Precisely. It's all relative. When I lived in NYC (and it's the same now
when I'm just visiting), I was mired in swamps foreign tourists all the
time. The Empire State Building is a office building, but a lot of people
sure do take photographs of it, wander through it, gaze off of it. The World
Trade Center had the same problem until recently.
The Statue of Liberty is just what its name says it is. It's a statue. It's
enormous. It has its own island.
The Circle Line jaunts over a polluted and stinky river and a polluted and
stinky seaway to circumscribe a different island (fairly nondescript in and
of itself) several times a day while passengers gaze at the nonfuctioning
mechanisms of a bunch of old bridges as they pass under them. Go figure.
One knew when one was behind a group of tourists, as one would be forced to
a sudden stop in midstride on crowded sidewalks by foreign bodies --
invariably looking up, pointing and gaping, oooohing and aaaaaahing, aiming
and snapping, assessing and critiquing -- lest one trample or topple over
them.
They crowd restaurants and museums. They crowd trendy department and food
stores. They crowd the sidewalks. They crowd into the Theater District, into
venues on- and off-. They go to movies. Their tour buses prowl the streets.
They are perfect strangers who ask us for directions and, not uncommonly,
ask to have their pictures taken. They crowd the Park and mass around
fountain and statuary like human pigeons. They take the subway. They
communicate with language and gestures and customs the natives don't
understand and may not cotton to. They're underfoot. They spend millions.
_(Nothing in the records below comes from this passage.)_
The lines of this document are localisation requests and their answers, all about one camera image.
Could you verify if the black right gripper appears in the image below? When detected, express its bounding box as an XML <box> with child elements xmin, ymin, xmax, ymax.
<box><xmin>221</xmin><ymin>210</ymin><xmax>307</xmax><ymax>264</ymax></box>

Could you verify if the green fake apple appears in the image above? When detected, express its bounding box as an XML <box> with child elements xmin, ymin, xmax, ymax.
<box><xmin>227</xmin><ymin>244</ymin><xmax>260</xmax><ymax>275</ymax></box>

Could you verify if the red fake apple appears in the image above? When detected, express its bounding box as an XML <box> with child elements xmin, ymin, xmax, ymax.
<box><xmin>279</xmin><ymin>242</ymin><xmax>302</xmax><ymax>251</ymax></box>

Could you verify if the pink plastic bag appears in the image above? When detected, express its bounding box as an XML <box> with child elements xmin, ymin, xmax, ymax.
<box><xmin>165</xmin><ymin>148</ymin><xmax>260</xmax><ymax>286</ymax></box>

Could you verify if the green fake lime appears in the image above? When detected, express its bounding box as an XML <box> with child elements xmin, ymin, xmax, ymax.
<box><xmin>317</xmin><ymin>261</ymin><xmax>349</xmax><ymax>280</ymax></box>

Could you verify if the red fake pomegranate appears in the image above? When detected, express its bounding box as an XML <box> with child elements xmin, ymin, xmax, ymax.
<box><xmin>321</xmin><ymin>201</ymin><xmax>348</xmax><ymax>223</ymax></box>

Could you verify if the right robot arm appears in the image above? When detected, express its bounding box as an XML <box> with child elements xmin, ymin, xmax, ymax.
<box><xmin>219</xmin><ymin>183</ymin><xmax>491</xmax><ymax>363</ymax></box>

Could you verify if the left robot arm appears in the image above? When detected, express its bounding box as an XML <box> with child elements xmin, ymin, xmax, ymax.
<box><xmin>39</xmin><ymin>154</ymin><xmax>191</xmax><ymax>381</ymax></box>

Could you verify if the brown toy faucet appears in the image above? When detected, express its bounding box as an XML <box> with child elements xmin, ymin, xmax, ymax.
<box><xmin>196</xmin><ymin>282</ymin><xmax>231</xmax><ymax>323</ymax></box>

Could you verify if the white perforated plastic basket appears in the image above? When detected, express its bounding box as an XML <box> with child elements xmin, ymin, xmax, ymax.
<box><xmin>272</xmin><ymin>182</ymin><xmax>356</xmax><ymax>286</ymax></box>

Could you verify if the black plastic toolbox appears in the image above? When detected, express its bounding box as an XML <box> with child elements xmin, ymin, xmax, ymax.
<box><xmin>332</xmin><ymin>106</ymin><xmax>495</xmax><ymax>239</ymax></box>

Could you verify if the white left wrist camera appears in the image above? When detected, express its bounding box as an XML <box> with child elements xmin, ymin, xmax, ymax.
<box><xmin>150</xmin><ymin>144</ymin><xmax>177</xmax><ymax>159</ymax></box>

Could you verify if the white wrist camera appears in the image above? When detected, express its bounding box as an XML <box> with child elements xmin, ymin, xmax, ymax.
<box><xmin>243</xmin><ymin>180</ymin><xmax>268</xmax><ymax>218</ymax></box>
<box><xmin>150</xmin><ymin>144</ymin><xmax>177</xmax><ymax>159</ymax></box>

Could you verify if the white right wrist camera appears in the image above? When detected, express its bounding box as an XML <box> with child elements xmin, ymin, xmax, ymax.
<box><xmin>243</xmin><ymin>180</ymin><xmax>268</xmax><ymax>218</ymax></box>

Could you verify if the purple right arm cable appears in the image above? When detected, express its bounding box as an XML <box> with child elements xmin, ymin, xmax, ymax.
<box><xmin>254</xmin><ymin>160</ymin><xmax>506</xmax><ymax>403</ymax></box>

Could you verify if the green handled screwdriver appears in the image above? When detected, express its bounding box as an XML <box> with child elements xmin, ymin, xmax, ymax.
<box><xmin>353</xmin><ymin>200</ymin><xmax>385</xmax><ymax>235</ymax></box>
Miss Manners says: Suck it up. That's part of life in the Big City, and
therefore part of getting everything one asked for.
< Bloomingdale's is just a department store, too. >
> For the most part they don't buy those things. That's always been one of
> al Fayeed's complaints. The big ticket customers aren't the Americans
> according to him. He should know; it's his store.
True enough. We can get those things *here*, after all.